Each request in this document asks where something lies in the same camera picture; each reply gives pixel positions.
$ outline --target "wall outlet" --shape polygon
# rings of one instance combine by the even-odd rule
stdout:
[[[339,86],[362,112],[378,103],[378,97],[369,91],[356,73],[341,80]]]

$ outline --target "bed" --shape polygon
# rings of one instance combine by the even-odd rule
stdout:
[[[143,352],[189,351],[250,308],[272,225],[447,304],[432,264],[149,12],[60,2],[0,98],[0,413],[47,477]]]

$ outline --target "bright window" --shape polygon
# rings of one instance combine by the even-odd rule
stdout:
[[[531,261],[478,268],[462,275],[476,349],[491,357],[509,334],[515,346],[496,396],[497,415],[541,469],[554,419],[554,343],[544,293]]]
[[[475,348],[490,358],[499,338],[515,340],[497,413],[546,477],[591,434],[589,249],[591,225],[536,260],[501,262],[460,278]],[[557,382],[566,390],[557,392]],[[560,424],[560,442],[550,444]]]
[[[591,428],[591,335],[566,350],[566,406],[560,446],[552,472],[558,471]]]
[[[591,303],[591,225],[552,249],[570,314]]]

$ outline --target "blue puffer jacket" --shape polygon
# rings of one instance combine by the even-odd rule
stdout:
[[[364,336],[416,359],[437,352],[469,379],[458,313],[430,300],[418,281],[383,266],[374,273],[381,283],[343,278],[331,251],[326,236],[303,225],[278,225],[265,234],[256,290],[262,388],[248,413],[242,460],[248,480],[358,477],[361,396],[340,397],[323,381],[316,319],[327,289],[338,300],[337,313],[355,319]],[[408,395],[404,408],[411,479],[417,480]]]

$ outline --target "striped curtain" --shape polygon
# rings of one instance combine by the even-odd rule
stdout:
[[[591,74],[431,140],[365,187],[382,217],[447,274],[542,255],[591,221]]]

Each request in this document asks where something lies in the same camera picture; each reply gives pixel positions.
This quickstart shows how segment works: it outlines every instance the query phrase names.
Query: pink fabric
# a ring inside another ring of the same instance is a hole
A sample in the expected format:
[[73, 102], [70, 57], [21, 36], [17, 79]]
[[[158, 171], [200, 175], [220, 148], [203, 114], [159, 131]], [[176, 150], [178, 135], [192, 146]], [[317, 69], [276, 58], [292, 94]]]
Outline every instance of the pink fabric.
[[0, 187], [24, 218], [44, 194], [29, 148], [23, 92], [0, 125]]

==============================

● **PROBLEM**:
Each line from the one holding "# a ring inside" through the last line of the data is to be transcribed exactly, with nothing else added.

● **WRITTEN RESPONSE**:
# a ring inside another ring of the same instance is a hole
A sample in the expected format:
[[73, 102], [70, 57], [21, 36], [17, 79]]
[[[158, 171], [200, 175], [220, 148], [203, 114], [159, 131]], [[176, 150], [178, 135], [192, 146]], [[317, 69], [276, 58], [292, 94]]]
Outline every instance of the pink fabric.
[[0, 187], [24, 218], [44, 194], [29, 148], [23, 92], [0, 125]]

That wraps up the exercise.